Your objective:
Each of the lines below must be restated exactly.

Dataset section:
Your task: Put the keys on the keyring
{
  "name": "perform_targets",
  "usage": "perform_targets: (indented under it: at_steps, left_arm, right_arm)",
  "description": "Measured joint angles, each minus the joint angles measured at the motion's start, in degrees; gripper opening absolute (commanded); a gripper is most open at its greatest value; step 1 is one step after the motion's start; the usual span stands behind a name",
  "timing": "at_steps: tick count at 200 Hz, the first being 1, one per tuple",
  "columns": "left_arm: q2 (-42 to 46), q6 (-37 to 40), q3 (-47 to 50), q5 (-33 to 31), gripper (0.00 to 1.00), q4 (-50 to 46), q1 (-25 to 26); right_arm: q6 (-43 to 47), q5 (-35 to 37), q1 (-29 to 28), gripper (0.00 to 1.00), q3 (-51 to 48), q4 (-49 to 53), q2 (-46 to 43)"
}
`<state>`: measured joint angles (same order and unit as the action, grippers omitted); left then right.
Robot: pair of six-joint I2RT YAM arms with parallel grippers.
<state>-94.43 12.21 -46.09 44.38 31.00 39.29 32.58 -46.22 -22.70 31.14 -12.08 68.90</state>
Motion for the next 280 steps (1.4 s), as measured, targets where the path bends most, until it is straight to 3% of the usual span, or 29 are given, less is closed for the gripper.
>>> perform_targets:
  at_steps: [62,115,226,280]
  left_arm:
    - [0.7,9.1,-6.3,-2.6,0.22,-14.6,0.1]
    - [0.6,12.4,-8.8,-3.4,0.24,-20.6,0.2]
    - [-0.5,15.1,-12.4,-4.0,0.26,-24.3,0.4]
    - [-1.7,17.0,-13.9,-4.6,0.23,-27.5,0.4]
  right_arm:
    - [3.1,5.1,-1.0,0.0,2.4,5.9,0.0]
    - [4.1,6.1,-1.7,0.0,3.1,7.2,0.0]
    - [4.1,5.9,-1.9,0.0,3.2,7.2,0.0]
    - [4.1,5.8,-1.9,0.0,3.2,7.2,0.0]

Task output:
Your task: Put the keys on the keyring
{
  "name": "perform_targets",
  "usage": "perform_targets: (indented under it: at_steps, left_arm, right_arm)",
  "description": "Measured joint angles, each minus the joint angles measured at the motion's start, in degrees; gripper opening absolute (commanded); a gripper is most open at its greatest value; step 1 is one step after the motion's start; the usual span stands behind a name",
  "timing": "at_steps: tick count at 200 Hz, the first being 1, one per tuple",
  "columns": "left_arm: q2 (-42 to 46), q6 (-37 to 40), q3 (-47 to 50), q5 (-33 to 31), gripper (0.00 to 1.00), q4 (-50 to 46), q1 (-25 to 26); right_arm: q6 (-43 to 47), q5 (-35 to 37), q1 (-29 to 28), gripper (0.00 to 1.00), q3 (-51 to 48), q4 (-49 to 53), q2 (-46 to 43)"
}
`<state>`: measured joint angles (same order and unit as the action, grippers omitted); left then right.
Robot: pair of six-joint I2RT YAM arms with parallel grippers.
<state>-94.43 12.21 -46.09 44.38 31.00 39.29 32.58 -46.22 -22.70 31.14 -12.08 68.90</state>
Motion for the next 280 steps (1.4 s), as measured, targets where the path bends most, until it is straight to 3% of the usual span, or 29 are given, less is closed for the gripper.
>>> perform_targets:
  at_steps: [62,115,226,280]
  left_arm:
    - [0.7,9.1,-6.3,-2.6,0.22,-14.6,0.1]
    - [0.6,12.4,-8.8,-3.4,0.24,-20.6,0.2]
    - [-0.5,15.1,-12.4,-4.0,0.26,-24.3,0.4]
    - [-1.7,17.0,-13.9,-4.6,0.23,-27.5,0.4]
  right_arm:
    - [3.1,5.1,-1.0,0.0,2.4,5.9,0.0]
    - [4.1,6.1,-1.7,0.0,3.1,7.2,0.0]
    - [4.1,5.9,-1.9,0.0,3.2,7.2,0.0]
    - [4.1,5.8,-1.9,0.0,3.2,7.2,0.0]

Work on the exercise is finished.